*** Task data Section Begins ***

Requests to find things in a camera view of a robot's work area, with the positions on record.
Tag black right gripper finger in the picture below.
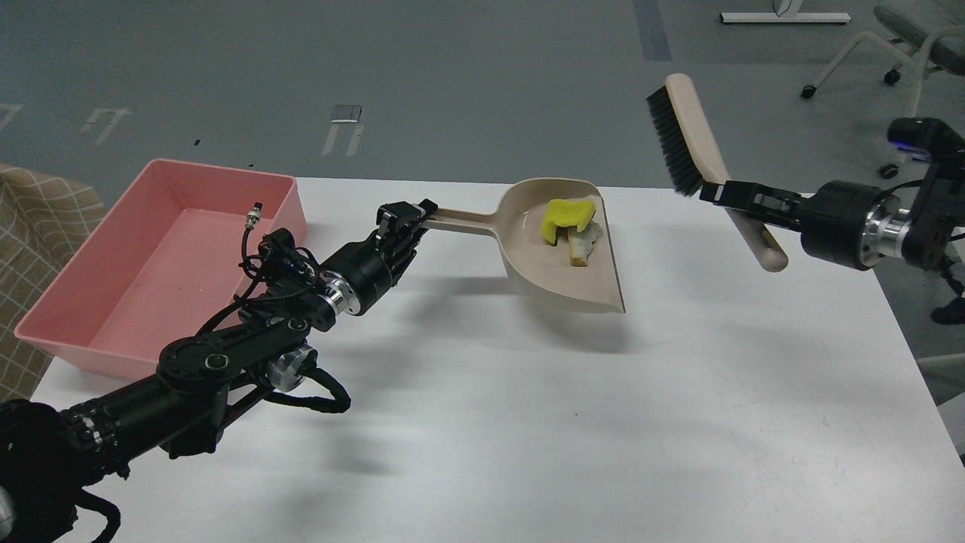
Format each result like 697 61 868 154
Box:
699 181 807 210
730 202 802 233

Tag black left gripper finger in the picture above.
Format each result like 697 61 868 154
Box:
375 199 439 236
388 225 427 272

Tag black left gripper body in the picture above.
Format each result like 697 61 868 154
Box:
323 231 404 316

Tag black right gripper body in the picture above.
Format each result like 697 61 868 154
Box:
799 181 900 271

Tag beige hand brush black bristles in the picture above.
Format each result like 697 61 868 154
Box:
647 73 789 272

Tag beige plastic dustpan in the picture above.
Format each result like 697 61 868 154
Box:
424 178 625 314

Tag yellow sponge piece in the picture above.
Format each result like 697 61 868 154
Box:
540 198 596 245

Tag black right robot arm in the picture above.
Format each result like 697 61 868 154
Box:
700 117 963 324

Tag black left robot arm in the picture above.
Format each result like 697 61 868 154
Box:
2 200 438 542

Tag pink plastic bin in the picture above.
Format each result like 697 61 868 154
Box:
14 159 307 379

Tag grey office chair white legs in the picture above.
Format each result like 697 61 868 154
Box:
801 4 965 179

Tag white desk foot bar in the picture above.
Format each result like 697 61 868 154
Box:
719 1 852 25

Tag beige checkered cloth chair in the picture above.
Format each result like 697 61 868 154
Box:
1 164 106 401

*** Task data Section Ends ***

* **Assigned task**
Scan the material above for the string "gripper" and return the lines that hold it.

* **Your response**
Tag black right gripper finger in the picture below.
Tag black left gripper finger in the picture above.
Tag black left gripper body in the picture above.
Tag black right gripper body in the picture above.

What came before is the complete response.